From the line that holds "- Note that" to the last line of the data, copy everything exactly; leave out all the rest.

Information shown =>
━━━━━━━━━━━━━━━━━━━━
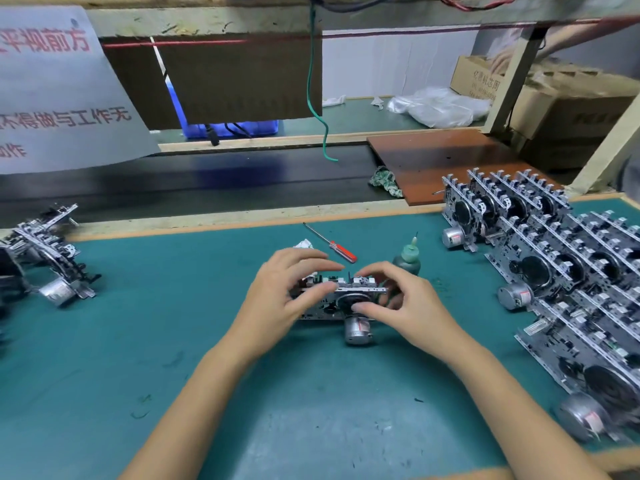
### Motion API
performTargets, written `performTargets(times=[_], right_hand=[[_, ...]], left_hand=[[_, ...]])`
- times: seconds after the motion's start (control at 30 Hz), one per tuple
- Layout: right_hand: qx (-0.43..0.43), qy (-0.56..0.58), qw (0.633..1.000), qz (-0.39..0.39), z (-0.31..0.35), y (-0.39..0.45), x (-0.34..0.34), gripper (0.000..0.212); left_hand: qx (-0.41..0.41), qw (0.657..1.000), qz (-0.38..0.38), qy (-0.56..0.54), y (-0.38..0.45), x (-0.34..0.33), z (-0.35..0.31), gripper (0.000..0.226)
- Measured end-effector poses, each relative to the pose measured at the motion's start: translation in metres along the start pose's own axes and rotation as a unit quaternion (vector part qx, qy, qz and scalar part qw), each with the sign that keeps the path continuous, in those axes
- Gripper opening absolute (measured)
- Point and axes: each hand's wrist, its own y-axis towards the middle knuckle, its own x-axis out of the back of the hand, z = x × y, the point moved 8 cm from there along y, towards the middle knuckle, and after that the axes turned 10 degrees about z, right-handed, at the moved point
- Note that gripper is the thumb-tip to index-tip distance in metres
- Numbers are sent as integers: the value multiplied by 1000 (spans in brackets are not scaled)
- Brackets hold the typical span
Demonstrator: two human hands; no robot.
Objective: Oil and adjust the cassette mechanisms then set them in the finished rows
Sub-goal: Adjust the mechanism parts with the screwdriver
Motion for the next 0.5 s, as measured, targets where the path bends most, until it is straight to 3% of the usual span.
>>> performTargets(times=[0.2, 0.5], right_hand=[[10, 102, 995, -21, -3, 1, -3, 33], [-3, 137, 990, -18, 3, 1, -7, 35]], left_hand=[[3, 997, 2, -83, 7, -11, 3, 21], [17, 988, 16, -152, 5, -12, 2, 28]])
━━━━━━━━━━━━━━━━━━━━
Solution for this exercise =>
- Note that gripper is the thumb-tip to index-tip distance in metres
- Numbers are sent as integers: the value multiplied by 1000 (spans in brackets are not scaled)
- Brackets hold the typical span
Demonstrator: two human hands; no robot.
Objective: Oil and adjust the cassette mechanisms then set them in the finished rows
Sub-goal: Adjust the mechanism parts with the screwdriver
Motion for the next 0.5 s, as measured, targets where the path bends most, until it is straight to 3% of the usual span.
>>> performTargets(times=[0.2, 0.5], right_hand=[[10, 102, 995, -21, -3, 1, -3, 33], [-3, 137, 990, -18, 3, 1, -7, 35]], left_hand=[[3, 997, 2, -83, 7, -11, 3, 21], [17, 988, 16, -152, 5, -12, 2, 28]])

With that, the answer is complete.